Министр посмотрел в сторону, указанную прапорщиком, и тоже нашел там линейных казаков.
– Никогда не служил в казачьих войсках, – как бы продолжая высказывать цепь сокровенных мыслей, сказал прапорщик. – Они летят марш-маршем и коротко останавливаются на этом аллюре, приводя в ужас неприятеля! Мой формулярный список, слава богу, лежит в Тифлисском пехотном полку. Там остались и мои 150 рублей и вещи, кои согласно моему духовному завещанию, измышленному на этой плите, по второй недели пути следует переслать матушке моей в Грязевицкий уезд Вологодской губернии. А вы откуда и куда, Александр Сергеевич?
– Я теперь поспешаю в чумную область, – отвечал министр. – Переправляемся понемногу через бешеные кавказские балки по канату, смотрим на верстовые столбы – все вороны, ястребы, привязанные с погремушками, встретил тут одного знакомого узденя за рекой.
– Да? – встрепенулся прапорщик.
– Висит, и ветер его медленно качает. Качает, и медленно. А вот мои юные ориентальные дипломаты. – Министр с удовольствием указал на Бероева. – Что прикажете с ними делать? Цветут, как сонные воды. Бероева можно будет со временем поместить на консульское место где-нибудь на Каспийском море. Шамбург у меня просится в отпуск. (Шамбург оживляется, делает несколько решительных шагов взад и вперед.) А еще Лебедев! Козьмин! Баценко!
Сивцов достал из портупеи рукопись в ветхом картонном переплете с разгонистым почерком двадцатых годов. На всех листах повторялся один и тот же водяной знак, изображение, известное под названием «Британия».
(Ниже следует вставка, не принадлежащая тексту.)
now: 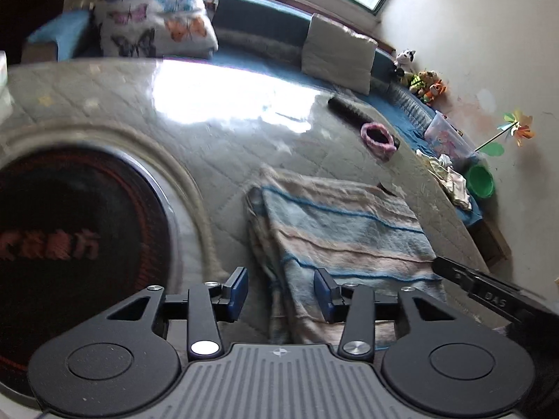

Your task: Fold clothes

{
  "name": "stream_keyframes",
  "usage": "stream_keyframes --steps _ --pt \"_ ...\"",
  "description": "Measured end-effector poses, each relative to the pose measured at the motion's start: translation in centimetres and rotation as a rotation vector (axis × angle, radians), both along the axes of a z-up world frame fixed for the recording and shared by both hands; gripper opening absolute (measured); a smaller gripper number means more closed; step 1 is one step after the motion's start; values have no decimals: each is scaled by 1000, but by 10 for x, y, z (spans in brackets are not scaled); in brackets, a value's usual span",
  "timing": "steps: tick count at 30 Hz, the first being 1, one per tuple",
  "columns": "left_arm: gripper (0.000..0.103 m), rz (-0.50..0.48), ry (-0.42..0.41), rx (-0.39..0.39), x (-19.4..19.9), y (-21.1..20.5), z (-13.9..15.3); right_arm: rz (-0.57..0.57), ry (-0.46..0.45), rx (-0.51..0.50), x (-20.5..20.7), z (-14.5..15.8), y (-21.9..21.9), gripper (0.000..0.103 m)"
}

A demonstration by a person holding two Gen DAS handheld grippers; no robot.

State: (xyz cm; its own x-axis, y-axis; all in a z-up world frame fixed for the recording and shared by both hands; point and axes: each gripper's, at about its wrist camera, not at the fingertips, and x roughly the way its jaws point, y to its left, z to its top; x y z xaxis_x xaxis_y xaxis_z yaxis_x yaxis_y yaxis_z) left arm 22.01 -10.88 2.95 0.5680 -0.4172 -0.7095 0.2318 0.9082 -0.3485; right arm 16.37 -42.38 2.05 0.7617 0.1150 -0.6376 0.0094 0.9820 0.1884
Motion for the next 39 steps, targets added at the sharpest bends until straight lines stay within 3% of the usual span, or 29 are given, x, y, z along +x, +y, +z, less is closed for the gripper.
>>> stream_keyframes --steps 4,8,14,21,26,34,39 --pt "49 -38 -34 24 -14 -6 7 77 -20 -17 -13 11 15 16" --pt "51 -72 -53 54 -29 -14 7 201 -35 -21 -31 20 45 31" --pt "51 -64 -58 51 -38 -7 2 344 -44 -29 -55 22 91 32" --pt "51 -35 -22 80 -34 -1 -17 420 -47 -86 -61 7 134 37" --pt "52 -32 -29 64 -38 4 -14 420 -75 -174 -72 -2 148 37" --pt "56 -31 -66 45 -62 8 -1 336 -93 -107 -94 9 119 37" --pt "58 -51 -87 73 -68 1 -1 215 -97 -74 -105 11 83 37"
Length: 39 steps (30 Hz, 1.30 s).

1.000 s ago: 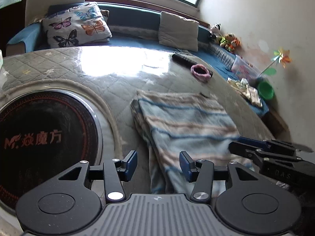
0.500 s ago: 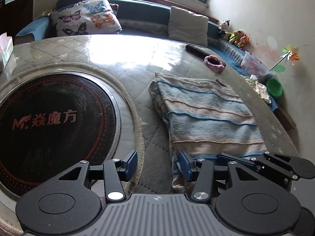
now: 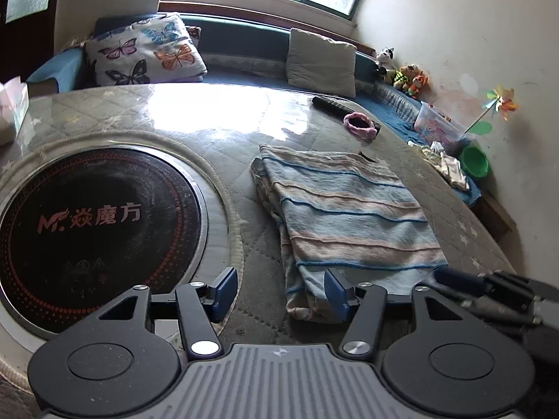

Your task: Fold clothes

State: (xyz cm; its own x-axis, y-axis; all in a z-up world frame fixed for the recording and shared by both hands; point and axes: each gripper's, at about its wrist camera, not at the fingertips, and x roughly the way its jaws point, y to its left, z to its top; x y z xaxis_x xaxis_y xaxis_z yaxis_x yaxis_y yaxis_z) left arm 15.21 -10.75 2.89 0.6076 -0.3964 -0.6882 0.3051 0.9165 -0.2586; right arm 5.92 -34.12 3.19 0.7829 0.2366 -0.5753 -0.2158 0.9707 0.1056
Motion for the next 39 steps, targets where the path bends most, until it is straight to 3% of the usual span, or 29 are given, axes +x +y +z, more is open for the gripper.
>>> stream_keyframes --steps 6,10,14,23,32,39 --pt "58 19 21 37 0 1 -11 -101 68 -1 1 -17 -32 37" --pt "58 27 19 46 -5 6 -11 -121 65 15 -6 -18 -38 37" --pt "68 26 2 59 -15 5 -8 -129 53 23 -11 -15 -36 38" --pt "84 35 -17 96 -42 9 -8 -142 33 22 -25 -16 -26 59" --pt "102 17 -55 86 -65 13 -4 -148 25 14 -41 -19 -14 75" --pt "103 13 -93 70 -79 16 -1 -148 6 -5 -52 -17 -5 86"
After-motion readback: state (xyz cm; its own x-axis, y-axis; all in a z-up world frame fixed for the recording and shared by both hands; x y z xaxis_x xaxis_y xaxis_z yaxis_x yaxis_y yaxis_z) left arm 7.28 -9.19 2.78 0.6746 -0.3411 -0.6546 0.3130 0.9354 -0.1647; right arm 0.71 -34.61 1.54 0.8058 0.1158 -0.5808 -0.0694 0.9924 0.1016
Министр взглянул на титульный лист и прочел в начале списка действующих лиц: «Фамусов – управляющий казенным лесом!..» Министр машинально исправил на «местом». И затем похвалил список:
– Славно все схвачено. Много есть мест истинно сильных и метких выражений. Половина войдет в пословицу.
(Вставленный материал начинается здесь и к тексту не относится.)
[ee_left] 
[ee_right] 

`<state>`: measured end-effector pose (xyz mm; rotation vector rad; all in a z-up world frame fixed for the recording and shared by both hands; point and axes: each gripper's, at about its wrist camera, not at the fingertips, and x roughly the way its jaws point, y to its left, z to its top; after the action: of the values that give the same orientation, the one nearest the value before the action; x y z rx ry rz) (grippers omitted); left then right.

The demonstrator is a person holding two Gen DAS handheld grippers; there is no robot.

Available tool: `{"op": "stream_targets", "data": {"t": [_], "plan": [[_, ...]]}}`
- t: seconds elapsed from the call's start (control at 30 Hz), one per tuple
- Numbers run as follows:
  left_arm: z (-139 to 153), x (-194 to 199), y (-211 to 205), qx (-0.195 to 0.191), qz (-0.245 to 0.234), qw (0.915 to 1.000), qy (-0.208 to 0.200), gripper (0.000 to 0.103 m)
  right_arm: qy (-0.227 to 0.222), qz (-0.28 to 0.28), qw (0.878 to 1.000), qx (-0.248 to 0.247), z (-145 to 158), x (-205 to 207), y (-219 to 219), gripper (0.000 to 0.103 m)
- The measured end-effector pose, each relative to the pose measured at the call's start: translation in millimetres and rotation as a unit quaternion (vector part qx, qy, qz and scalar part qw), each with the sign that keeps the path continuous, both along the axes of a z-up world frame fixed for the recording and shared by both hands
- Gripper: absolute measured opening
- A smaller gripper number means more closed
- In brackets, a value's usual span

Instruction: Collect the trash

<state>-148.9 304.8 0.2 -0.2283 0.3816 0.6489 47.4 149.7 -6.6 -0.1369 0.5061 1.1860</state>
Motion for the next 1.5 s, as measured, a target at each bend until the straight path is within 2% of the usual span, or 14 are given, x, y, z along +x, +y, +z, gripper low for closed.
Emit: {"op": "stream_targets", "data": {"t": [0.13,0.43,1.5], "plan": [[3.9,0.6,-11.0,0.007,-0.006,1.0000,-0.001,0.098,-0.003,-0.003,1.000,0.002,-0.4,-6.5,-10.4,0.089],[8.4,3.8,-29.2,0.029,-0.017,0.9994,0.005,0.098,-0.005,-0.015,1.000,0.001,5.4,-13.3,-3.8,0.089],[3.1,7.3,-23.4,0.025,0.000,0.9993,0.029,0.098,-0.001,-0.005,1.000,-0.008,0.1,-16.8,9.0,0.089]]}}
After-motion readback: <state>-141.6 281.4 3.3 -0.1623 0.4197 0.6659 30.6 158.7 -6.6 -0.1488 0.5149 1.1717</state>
– Список штабс-капитана Чужелобова, – объяснил прапорщик. – Махнулись на сопровождение… Я согласился тащить за него этот булыжник. Пятая казачья конно-артиллерийская полурота отбила у турок почти полный текст одного арабского сочинения, выбитого вон на той плите.
Они встали и подошли к камню.
Сивцов продолжал:
– Многие авторы слишком долго готовятся, чтобы написать что-нибудь, и часто все заканчивается у них сборами. У нас не так на телеге. Вздумал – и написал.
– И что же это за сочинение? – полюбопытствовал министр.
– Да подорожная у меня на сопровождение арабской пародии.
Александр взглянул на надпись, высеченную на греческом и арамейском языках.